**WHAT THE TASK ASKS:** Print, in exact form, the lines below from the one containing "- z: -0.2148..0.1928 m" through the one containing "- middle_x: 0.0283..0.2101", and omit all others.

DATA EXCERPTS START

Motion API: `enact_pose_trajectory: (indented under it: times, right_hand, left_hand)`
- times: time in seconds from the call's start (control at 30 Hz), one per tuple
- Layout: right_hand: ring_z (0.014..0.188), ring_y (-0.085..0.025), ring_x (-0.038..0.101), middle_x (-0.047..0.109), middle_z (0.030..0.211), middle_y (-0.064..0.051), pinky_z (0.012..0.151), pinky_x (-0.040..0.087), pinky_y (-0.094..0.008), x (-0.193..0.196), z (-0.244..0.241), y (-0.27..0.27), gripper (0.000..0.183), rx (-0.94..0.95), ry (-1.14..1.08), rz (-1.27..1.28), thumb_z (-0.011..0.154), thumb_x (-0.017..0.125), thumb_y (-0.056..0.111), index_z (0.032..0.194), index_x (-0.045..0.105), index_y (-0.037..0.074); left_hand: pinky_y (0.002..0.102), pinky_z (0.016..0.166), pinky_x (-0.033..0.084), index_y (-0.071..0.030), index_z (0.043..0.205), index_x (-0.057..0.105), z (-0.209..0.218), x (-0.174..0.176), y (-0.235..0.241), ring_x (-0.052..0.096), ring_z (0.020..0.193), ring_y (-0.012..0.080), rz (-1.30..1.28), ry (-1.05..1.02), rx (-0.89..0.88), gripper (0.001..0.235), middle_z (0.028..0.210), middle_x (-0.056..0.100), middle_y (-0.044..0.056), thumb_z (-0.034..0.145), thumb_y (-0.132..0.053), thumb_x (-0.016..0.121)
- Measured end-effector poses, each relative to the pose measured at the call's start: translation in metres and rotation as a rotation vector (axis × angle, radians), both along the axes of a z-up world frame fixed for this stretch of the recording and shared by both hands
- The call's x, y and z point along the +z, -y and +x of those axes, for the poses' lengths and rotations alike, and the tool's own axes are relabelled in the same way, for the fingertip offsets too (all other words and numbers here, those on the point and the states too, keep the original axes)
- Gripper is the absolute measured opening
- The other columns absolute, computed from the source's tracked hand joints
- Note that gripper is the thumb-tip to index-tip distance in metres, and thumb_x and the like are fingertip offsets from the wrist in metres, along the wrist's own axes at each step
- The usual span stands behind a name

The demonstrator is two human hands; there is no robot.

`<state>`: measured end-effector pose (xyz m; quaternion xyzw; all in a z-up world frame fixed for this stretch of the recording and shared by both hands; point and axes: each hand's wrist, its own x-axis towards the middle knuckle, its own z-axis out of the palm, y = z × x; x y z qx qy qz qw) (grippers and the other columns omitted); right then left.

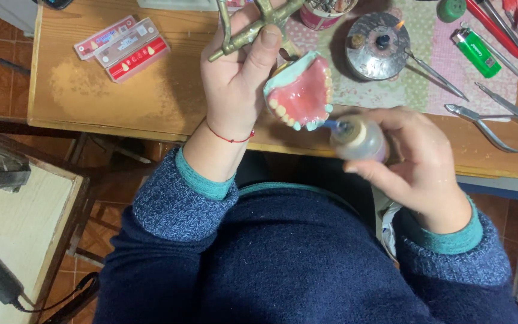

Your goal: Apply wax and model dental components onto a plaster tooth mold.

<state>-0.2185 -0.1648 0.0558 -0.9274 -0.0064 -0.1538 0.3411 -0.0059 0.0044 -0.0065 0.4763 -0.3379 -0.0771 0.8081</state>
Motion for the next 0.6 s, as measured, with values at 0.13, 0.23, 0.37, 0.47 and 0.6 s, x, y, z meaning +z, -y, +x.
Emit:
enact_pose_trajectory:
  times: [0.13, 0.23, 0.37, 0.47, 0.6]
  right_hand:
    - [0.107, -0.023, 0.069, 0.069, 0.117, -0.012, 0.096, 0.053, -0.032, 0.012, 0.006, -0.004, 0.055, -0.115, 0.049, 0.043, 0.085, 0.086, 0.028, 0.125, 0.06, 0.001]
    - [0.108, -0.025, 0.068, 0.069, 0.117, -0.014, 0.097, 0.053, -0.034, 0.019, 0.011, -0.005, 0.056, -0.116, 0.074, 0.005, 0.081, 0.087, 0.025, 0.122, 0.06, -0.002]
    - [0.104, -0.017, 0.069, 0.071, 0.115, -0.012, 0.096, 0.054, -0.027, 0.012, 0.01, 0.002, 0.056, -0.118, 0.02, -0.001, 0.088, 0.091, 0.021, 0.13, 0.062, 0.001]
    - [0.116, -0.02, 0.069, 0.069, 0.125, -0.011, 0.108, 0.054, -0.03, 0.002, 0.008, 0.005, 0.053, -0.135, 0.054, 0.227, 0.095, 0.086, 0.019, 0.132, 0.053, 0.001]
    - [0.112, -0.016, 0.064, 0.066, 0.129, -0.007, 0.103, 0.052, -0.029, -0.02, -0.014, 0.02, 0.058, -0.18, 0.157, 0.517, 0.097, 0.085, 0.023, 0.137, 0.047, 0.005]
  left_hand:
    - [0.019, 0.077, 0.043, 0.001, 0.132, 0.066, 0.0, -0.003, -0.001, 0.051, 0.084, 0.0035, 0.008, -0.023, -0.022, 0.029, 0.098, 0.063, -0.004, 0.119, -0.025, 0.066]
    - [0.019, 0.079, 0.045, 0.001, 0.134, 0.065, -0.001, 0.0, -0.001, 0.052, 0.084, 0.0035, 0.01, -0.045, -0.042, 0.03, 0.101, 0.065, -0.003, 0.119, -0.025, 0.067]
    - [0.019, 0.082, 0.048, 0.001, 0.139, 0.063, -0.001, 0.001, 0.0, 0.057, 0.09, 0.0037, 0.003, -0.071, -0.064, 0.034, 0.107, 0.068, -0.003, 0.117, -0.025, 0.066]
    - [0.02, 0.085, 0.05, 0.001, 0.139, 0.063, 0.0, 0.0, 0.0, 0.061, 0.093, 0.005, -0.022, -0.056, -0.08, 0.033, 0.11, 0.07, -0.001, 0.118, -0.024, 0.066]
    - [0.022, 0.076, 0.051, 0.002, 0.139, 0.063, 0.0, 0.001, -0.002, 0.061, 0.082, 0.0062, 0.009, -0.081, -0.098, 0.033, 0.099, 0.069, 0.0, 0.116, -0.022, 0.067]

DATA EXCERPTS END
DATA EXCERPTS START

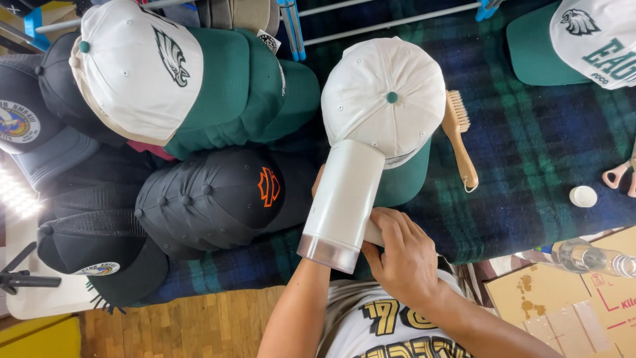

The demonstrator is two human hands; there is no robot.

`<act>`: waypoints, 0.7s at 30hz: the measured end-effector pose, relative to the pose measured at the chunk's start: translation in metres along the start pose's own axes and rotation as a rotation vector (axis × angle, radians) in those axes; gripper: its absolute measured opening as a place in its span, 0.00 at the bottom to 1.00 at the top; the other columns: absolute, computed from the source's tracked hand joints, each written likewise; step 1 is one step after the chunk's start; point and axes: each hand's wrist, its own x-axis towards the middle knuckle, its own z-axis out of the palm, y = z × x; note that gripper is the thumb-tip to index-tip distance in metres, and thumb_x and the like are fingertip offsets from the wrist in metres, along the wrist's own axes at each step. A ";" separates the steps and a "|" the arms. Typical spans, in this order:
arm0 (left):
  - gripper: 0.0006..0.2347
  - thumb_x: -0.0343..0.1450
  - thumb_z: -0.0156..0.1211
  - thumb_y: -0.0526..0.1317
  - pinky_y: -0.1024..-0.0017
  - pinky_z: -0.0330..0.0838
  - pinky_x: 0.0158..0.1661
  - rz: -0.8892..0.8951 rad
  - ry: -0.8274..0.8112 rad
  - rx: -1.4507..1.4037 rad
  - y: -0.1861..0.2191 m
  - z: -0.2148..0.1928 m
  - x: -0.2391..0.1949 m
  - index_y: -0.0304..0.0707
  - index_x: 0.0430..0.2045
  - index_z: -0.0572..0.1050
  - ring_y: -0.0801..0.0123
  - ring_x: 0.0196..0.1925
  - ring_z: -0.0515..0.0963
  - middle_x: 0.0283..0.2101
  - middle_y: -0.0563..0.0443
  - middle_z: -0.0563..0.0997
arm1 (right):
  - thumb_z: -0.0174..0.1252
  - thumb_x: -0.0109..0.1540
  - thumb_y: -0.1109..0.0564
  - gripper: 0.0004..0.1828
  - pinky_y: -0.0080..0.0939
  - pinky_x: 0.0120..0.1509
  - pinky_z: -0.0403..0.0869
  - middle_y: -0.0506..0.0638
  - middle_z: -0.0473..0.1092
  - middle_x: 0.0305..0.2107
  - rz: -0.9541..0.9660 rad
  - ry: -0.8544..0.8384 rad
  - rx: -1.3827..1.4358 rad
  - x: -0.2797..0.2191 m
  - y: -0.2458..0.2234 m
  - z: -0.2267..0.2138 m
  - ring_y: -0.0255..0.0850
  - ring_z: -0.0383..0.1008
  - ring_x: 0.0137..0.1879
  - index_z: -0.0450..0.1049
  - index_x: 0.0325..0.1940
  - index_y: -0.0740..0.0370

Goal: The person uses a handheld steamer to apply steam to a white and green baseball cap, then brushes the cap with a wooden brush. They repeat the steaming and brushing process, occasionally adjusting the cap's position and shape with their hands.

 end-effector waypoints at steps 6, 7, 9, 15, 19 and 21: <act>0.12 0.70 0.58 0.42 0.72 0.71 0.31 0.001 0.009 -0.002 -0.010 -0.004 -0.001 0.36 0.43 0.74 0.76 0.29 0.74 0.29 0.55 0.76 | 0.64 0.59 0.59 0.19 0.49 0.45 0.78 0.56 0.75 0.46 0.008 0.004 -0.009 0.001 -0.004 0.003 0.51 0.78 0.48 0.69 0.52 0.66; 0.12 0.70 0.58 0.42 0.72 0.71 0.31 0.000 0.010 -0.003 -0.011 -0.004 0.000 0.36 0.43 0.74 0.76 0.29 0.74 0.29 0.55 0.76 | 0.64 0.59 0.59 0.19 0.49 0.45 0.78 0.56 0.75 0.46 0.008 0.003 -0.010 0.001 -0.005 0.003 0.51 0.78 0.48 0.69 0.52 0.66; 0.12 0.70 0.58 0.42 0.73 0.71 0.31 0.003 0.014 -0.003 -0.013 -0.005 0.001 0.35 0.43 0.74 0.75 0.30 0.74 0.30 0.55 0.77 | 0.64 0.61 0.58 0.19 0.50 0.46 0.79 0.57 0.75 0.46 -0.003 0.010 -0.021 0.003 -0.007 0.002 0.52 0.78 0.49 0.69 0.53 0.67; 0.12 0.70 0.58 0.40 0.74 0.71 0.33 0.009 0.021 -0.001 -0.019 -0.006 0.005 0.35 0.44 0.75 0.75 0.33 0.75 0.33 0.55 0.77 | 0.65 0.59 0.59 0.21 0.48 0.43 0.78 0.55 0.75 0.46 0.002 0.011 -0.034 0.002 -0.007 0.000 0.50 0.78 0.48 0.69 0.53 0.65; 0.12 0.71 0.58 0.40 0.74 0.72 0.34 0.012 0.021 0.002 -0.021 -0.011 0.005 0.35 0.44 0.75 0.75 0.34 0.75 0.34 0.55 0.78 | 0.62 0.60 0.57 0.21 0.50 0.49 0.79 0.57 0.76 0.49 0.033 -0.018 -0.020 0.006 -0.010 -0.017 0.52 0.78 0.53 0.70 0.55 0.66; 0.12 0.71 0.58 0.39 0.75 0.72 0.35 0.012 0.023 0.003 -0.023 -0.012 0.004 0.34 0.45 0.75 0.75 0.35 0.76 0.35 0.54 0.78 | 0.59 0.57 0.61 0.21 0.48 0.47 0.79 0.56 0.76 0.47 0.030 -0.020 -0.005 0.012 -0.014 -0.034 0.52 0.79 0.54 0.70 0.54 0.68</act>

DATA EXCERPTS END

**ANSWER TO THE EXERCISE:**
  - z: -0.2148..0.1928 m
  - x: -0.2391..0.1949 m
  - index_y: -0.0304..0.0707
  - index_x: 0.0430..0.2045
  - index_z: -0.0572..0.1050
  - ring_y: -0.0801..0.0123
  - ring_x: 0.0196..0.1925
  - ring_z: -0.0515..0.0963
  - middle_x: 0.0283..0.2101

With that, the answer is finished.